No podía tener esos ojos. No los merecía.

En ese momento sonó mi teléfono.
Era Boris. Me había estado esperando veinte minutos en la cafetería del último piso.

Fui hacia allí con una sensación de pesadez absurda, sabiendo que aquello era una mala idea.
Porque lo comprendí en ese instante: ni un hombre elegante con un abrigo azul oscuro ni un café con Boris podrían borrar la imagen de Iván de mi mente.
Entré en la cafetería con el corazón dividido entre la resignación y un presentimiento oscuro que no supe nombrar.

La cafetería estaba llena, pero reinaba ese tipo de ruido que no distrae: murmullos, cucharillas, el zumbido constante del espresso.
Boris me vio enseguida y se levantó de la mesa con una sonrisa nerviosa, casi infantil.

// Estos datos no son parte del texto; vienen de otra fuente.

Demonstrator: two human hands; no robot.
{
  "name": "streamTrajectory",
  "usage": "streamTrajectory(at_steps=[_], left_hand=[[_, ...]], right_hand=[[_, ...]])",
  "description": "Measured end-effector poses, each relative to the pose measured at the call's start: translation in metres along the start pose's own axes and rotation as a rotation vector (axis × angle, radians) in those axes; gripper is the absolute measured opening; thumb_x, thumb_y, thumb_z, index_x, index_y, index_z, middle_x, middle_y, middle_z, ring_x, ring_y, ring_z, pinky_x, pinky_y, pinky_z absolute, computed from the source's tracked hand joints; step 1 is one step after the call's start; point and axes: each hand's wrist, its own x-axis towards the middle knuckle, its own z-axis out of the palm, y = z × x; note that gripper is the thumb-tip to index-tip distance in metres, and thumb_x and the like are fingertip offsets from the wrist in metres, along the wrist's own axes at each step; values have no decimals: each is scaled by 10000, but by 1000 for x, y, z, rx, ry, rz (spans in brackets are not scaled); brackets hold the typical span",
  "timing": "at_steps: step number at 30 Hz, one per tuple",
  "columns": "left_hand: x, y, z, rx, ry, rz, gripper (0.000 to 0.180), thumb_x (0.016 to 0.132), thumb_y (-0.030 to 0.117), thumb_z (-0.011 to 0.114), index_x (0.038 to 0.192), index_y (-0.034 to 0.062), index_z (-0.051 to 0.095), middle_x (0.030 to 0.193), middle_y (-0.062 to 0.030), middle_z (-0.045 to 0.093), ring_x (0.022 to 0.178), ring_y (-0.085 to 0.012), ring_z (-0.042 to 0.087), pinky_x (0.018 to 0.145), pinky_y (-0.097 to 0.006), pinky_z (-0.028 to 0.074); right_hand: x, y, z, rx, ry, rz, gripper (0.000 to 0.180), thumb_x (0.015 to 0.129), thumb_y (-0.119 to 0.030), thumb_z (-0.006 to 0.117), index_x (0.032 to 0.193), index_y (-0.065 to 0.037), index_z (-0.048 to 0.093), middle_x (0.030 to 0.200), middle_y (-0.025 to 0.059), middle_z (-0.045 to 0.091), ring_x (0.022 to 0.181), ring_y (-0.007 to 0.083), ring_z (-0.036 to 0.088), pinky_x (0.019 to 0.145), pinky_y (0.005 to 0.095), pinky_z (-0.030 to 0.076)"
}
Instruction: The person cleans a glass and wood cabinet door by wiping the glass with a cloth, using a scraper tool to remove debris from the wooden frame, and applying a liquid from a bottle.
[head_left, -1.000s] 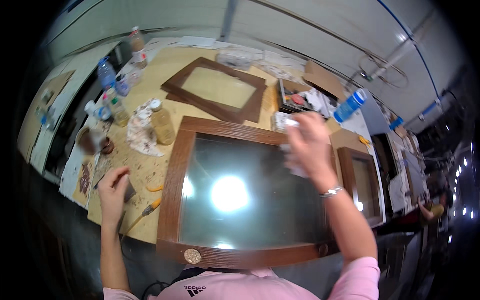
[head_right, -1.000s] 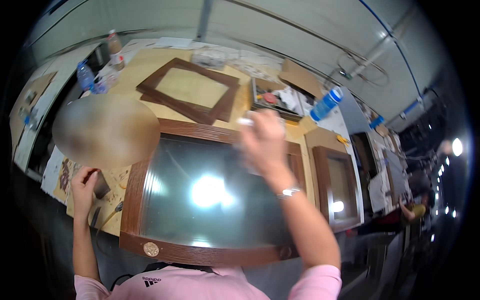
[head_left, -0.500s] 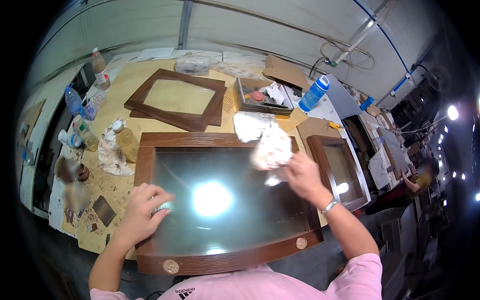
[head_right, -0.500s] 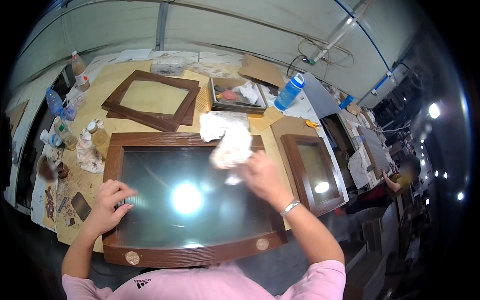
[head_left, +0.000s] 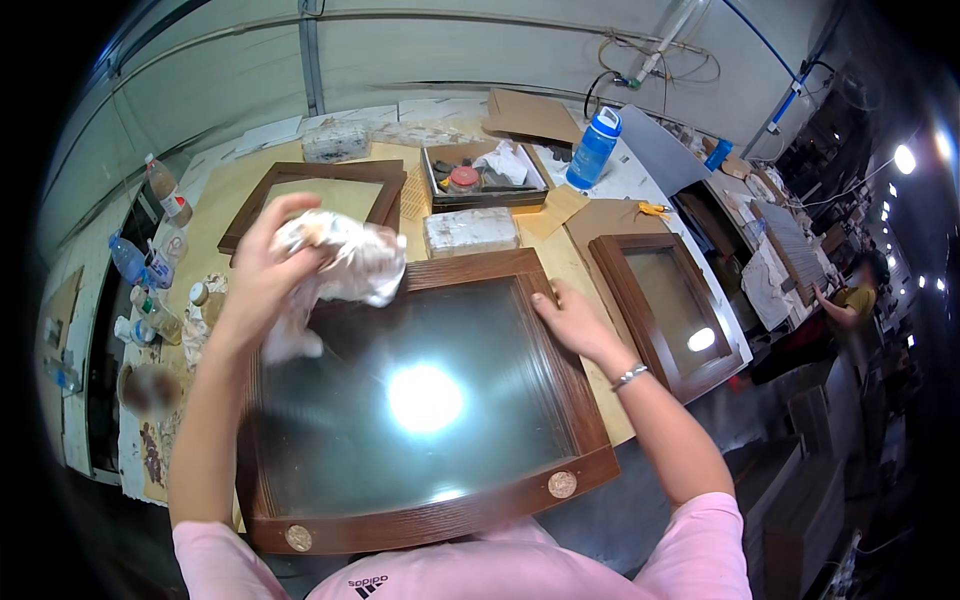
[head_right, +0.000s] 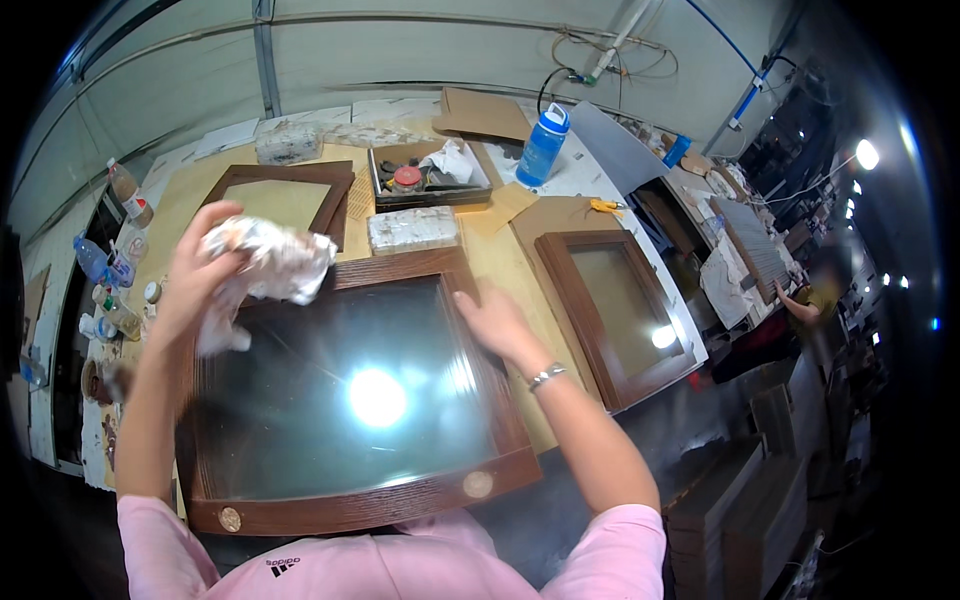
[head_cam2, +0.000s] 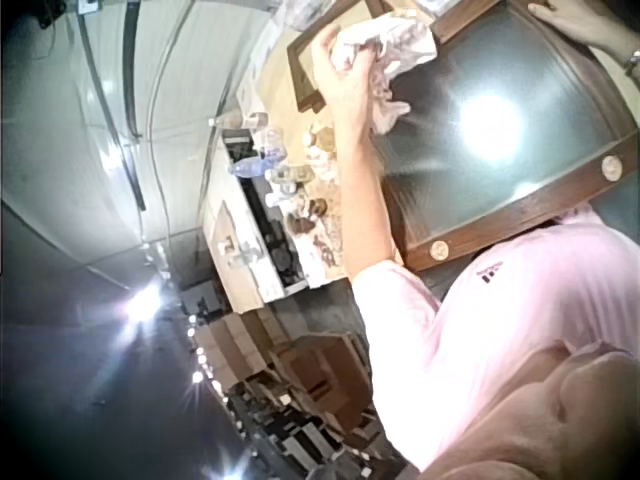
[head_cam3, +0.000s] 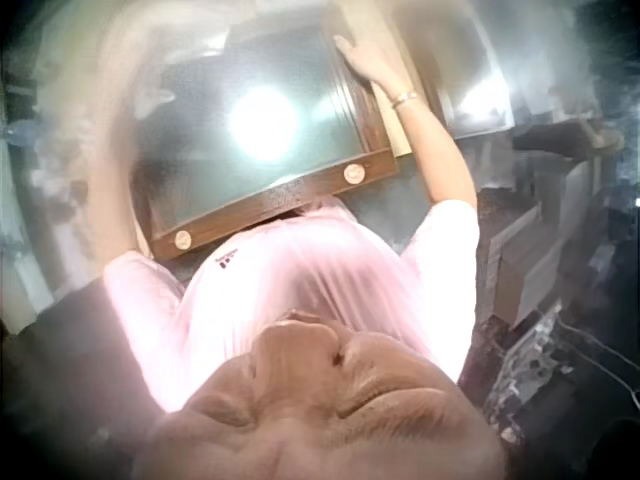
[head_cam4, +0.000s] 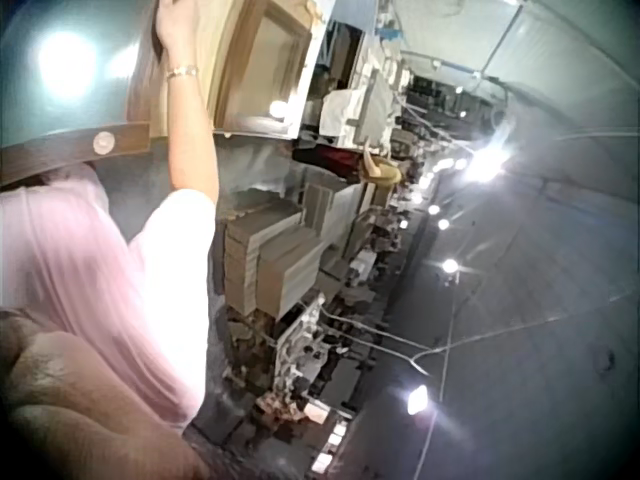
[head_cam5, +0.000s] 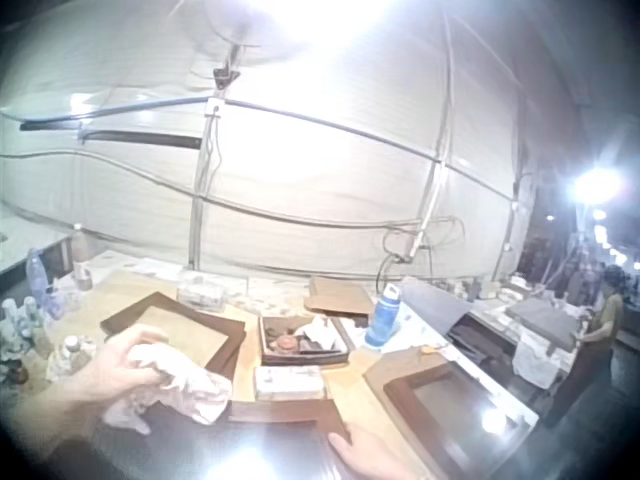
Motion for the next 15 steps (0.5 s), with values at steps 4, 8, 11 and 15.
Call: streamTrajectory(at_steps=[4, 8, 11, 15], left_hand=[[27, -84, 65, 1061, -293, -9, 736, 871, 238, 710, 1538, 168, 408, 1437, -253, 480, 1266, -374, 519, 1108, -478, 383], [14, -100, 156, 766, -410, 442, 444, 891, 124, 663, 1329, 191, 633, 1388, -209, 527, 1191, -402, 515, 1046, -508, 398], [-4, -87, 170, 839, -386, 599, 409, 857, 112, 690, 1263, 143, 654, 1221, -165, 612, 1034, -362, 594, 900, -452, 498], [8, -64, 88, 1039, -416, 341, 420, 842, 152, 671, 1261, 160, 648, 1114, -175, 685, 912, -375, 695, 774, -473, 577]], right_hand=[[5, -30, 15, 38, -39, 74, 494, 1042, -353, 454, 1225, 104, 501, 1014, 389, 652, 1010, 532, 632, 913, 546, 495], [5, -26, 21, 23, -10, 29, 443, 1051, -344, 432, 1146, 79, 519, 941, 363, 667, 939, 528, 642, 871, 571, 497], [3, -20, 16, 53, 3, 47, 419, 1055, -331, 422, 1124, 71, 518, 919, 358, 665, 914, 527, 640, 852, 578, 496], [-1, -24, 12, 37, -14, 68, 414, 1056, -329, 414, 1118, 69, 512, 911, 355, 665, 906, 525, 642, 847, 579, 498]])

Agitó la mano, como si temiera que pudiera desaparecer de nuevo.

—Lisa… —dijo apenas me acerqué, y su voz se quebró en un suspiro.
No respondí. Solo me senté, sin quitarme el abrigo, como si necesitara mantener una barrera invisible entre nosotros.

Pidió dos cafés sin consultarme. Yo apenas lo miré. Me sorprendió notar lo distinta que me sentía. Antes, su seguridad me habría halagado; ahora me parecía una invasión.
No era él quien había cambiado. Era yo.

Él empezó a hablar enseguida, con entusiasmo, contándome que por fin había conseguido el puesto que tanto deseaba. Lo escuché en silencio, observando cómo sus manos se movían al compás de sus palabras, cómo su sonrisa parecía más dirigida a su propio reflejo que a mí.
En algún momento empecé a dudar de que su alegría tuviera algo que ver conmigo. Era evidente que lo que realmente lo entusiasmaba no era verme, sino presumir de su nuevo ascenso.

Mientras él hablaba —sin parar, sin preguntarme una sola vez cómo estaba—, mi mirada vagó por la cafetería. Entonces lo vi.
El hombre del abrigo azul oscuro, el mismo del supermercado, estaba allí, en la cafetería contigua, visible a través del vidrio lateral. Estaba sentado, tranquilo, leyendo un periódico y tomando un zumo.
Su serenidad me desconcertó. ¿Era casualidad? ¿O realmente me estaba siguiendo?
Me giré de nuevo hacia Boris, intentando concentrarme, pero su voz se me volvió lejana, monótona, como un zumbido constante.